Nils Ole Oermann, Schweitzer-Biograph

Pazifist und moralische Instanz

Der Mann, der wohl einfach zu viel erlebt hatte, um sich nicht einzumischen, und dem sein Urwaldhospital am Herzen lag, wurde zum Politikum und vielleicht auch zum Politiker. Jede Hilfe für sein Krankenhaus war ihm willkommen. Und konnte er als Mann des Glaubens Einfluss auf die Verhältnisse beispielsweise in der jungen DDR nehmen, so tat er es. Vom Filmteam bis zum Funktionär beherbergte er jeden, der aus der DDR den Weg in sein Urwaldkrankenhaus fand. Der erste sozialistische Staat auf deutschem Boden dankte es dem Theologen mit Sammlungen von Hilfsgütern. Ein kleiner diplomatischer Akt für die nach Anerkennung suchende DDR.

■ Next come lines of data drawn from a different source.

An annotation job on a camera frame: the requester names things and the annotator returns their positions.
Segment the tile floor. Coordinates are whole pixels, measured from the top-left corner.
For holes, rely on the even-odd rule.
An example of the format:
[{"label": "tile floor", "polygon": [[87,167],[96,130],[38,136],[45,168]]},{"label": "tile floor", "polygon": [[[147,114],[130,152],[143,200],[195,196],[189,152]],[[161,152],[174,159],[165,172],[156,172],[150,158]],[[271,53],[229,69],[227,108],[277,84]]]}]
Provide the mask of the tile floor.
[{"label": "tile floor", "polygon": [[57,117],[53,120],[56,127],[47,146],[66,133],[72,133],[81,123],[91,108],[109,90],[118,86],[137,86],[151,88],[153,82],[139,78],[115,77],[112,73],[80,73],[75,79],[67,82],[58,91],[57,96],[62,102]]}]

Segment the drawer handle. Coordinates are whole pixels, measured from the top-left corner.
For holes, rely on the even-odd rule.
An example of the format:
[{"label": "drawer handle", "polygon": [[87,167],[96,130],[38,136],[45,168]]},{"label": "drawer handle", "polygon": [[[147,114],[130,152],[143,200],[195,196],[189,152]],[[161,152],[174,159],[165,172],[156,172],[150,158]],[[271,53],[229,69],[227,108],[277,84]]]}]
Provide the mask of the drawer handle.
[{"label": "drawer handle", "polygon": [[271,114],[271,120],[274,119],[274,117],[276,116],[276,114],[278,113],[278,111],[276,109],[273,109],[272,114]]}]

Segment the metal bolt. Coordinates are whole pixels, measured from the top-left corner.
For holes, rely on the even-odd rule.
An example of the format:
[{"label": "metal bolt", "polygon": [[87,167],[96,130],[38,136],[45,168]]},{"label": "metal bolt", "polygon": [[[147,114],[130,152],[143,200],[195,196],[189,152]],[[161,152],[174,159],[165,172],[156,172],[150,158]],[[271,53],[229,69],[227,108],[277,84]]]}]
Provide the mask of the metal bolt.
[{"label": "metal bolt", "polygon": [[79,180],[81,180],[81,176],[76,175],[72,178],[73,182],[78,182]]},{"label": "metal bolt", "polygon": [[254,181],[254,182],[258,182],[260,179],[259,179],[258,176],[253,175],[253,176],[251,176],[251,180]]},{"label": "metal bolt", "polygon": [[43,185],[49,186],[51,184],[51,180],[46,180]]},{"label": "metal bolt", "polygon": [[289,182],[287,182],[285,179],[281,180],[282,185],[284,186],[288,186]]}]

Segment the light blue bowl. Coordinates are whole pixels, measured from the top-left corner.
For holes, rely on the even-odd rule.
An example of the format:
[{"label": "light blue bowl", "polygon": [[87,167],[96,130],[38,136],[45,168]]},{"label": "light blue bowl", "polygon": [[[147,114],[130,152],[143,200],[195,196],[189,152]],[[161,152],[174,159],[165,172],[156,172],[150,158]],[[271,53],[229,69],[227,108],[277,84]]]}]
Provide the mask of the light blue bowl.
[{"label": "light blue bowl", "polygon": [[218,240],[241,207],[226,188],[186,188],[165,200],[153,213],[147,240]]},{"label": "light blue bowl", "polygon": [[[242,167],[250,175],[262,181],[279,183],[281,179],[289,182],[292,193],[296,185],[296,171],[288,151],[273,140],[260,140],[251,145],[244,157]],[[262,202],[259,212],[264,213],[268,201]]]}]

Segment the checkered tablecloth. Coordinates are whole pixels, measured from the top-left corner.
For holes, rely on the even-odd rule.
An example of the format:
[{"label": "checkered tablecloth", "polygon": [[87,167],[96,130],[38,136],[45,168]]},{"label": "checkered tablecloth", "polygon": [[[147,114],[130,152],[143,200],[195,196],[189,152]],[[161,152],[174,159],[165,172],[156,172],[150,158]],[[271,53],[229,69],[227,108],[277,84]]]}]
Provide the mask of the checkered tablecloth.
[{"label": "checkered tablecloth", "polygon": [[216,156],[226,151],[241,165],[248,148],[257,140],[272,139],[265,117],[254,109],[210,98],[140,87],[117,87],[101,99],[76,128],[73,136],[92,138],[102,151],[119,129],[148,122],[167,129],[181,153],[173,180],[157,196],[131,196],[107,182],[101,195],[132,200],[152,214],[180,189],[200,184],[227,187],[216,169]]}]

Kritik am DDR-System gab es hingegen nicht, Schweitzer setzte sich eher hinter den Kulissen ein, wie sein Biograph Nils Ole Oermann berichtet. Ob es um den Systemkritiker Robert Havemann ging, der ihn 1960 in Lambaréné besuchte und für den sich Schweitzer bei Ulbricht verwendet hatte, oder um die Sprengung der Leipziger Universitätskirche. Schweitzer versuchte, die diplomatischen Kanäle auch in die Gegenrichtung zu nutzen.

Albert Schweitzer hat die Welt zum Positiven verändert

Auch wenn Albert Schweitzer gerne von einem System vereinnahmt werden sollte, das in seiner Gesamtheit so gar nicht zu seinem Lebenswerk und seinen Lehren passte, so ist er doch nach wie vor Vorbild und Instanz. Sein Humanismus und Pazifismus ließen sich nicht für den Gebrauch im jeweiligen System domestizieren oder gar als Legitimationen heranziehen. Könnte man das Werben der DDR und auch vieler anderer Staaten um die Person Schweitzers als eine Verbeugung vor seinen Lehren begreifen, so hat der Weltbürger Schweitzer ganz gewiss etwas auf der Welt zum Positiven verändert.